--- TASK STATEMENT ---
Copy exactly, please, each line of the data below until the line that contains "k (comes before" has been copied, beginning at the top.

-=-=-=-=-

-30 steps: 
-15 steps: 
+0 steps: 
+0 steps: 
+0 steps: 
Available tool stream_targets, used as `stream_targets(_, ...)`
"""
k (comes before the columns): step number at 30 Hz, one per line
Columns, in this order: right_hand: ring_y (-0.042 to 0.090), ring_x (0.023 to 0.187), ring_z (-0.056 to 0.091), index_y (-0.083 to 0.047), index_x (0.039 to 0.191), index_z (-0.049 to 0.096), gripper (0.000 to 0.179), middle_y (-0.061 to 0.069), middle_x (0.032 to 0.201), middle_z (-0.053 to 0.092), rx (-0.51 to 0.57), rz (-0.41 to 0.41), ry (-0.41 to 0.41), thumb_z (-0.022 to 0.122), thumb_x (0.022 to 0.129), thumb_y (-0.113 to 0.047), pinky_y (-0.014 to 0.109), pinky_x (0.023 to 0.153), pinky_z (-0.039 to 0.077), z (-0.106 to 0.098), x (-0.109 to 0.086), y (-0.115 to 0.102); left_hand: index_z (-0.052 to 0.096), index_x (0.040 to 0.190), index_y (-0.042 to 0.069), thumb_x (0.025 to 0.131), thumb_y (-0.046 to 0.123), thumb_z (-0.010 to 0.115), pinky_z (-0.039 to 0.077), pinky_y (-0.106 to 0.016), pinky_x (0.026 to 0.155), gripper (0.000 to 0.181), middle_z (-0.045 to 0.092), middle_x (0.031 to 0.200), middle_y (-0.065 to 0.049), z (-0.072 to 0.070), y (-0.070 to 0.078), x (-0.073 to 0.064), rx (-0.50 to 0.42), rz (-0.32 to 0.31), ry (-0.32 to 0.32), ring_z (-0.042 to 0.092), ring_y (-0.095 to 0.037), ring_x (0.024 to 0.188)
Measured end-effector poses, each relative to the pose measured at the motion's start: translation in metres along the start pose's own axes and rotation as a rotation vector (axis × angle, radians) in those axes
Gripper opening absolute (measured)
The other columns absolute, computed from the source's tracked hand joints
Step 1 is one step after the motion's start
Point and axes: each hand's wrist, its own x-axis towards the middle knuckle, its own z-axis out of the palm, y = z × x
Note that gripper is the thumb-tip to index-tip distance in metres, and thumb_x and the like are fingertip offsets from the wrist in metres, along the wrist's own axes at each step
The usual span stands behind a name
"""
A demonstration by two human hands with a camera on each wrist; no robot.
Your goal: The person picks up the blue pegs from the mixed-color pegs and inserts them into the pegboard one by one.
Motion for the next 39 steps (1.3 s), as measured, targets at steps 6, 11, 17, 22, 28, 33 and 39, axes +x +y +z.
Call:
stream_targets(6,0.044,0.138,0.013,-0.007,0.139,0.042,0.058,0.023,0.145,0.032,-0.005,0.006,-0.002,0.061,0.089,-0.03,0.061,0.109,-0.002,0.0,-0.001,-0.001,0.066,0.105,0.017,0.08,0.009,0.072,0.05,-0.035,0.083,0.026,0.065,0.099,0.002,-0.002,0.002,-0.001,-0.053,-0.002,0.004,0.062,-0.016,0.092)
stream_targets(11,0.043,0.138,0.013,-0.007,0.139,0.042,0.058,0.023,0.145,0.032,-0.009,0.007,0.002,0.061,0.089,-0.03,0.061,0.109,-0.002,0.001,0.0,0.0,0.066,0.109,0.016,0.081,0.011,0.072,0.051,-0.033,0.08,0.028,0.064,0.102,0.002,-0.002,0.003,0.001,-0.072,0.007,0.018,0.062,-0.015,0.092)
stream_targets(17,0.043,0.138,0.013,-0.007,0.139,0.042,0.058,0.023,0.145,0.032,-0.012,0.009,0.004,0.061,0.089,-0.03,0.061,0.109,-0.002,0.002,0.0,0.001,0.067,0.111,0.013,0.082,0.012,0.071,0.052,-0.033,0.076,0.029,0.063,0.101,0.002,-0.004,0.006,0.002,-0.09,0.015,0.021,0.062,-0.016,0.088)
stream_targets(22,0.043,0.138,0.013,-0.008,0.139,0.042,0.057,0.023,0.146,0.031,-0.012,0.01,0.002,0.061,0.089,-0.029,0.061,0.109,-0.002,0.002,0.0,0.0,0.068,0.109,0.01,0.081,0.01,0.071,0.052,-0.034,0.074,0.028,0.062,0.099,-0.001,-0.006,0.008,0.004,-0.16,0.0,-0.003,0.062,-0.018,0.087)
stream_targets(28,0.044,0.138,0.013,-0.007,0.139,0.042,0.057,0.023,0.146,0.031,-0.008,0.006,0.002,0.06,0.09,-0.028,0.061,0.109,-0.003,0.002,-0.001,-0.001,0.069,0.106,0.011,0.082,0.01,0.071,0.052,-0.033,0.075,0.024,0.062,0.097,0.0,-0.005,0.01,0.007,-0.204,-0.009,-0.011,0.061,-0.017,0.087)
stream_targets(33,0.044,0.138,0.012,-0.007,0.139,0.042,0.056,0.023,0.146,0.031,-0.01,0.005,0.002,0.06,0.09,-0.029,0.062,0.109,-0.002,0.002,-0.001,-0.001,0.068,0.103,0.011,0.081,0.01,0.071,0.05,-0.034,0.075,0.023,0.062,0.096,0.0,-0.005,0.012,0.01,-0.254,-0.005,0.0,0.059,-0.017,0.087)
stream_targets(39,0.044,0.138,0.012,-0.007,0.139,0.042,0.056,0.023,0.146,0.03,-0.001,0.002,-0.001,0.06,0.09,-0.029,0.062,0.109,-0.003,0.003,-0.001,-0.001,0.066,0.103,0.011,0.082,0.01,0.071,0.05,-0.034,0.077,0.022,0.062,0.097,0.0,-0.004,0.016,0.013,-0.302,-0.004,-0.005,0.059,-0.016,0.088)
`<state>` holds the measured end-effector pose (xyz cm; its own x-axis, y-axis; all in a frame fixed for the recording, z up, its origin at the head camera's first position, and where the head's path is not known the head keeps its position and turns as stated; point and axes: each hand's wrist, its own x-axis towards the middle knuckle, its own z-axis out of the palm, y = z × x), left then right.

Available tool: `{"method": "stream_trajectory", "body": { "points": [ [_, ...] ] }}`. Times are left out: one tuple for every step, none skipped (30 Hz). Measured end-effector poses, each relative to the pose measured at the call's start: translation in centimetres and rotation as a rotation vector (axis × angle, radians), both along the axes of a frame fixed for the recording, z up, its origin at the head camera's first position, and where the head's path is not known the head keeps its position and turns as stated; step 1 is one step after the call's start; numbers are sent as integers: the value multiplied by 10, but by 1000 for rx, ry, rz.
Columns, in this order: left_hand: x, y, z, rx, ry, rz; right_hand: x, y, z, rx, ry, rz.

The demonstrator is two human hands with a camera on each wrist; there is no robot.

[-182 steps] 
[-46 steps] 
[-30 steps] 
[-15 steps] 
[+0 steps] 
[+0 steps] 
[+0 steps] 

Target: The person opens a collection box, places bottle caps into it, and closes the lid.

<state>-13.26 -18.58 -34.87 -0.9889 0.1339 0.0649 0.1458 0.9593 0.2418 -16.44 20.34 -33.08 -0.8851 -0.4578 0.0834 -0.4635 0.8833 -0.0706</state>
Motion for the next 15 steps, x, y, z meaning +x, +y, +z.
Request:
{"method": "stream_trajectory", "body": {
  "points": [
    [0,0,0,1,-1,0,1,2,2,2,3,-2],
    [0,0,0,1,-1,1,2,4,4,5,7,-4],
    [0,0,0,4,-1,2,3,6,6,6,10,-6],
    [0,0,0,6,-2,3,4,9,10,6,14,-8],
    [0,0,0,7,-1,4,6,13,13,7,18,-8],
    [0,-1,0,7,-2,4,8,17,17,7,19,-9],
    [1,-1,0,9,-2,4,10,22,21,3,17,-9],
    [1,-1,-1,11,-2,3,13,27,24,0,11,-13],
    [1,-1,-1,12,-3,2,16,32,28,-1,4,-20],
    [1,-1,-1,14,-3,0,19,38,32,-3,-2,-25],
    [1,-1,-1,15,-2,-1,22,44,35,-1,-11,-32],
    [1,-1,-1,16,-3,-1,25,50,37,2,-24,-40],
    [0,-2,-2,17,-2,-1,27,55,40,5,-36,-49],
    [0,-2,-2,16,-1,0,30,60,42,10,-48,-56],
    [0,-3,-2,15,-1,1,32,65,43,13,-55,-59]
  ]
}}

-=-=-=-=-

--- RESPONSE FOR THIS EXERCISE ---
-30 steps: 
-15 steps: 
+0 steps: 
+0 steps: 
+0 steps: 
Available tool stream_targets, used as `stream_targets(_, ...)`
"""
k (comes before the columns): step number at 30 Hz, one per line

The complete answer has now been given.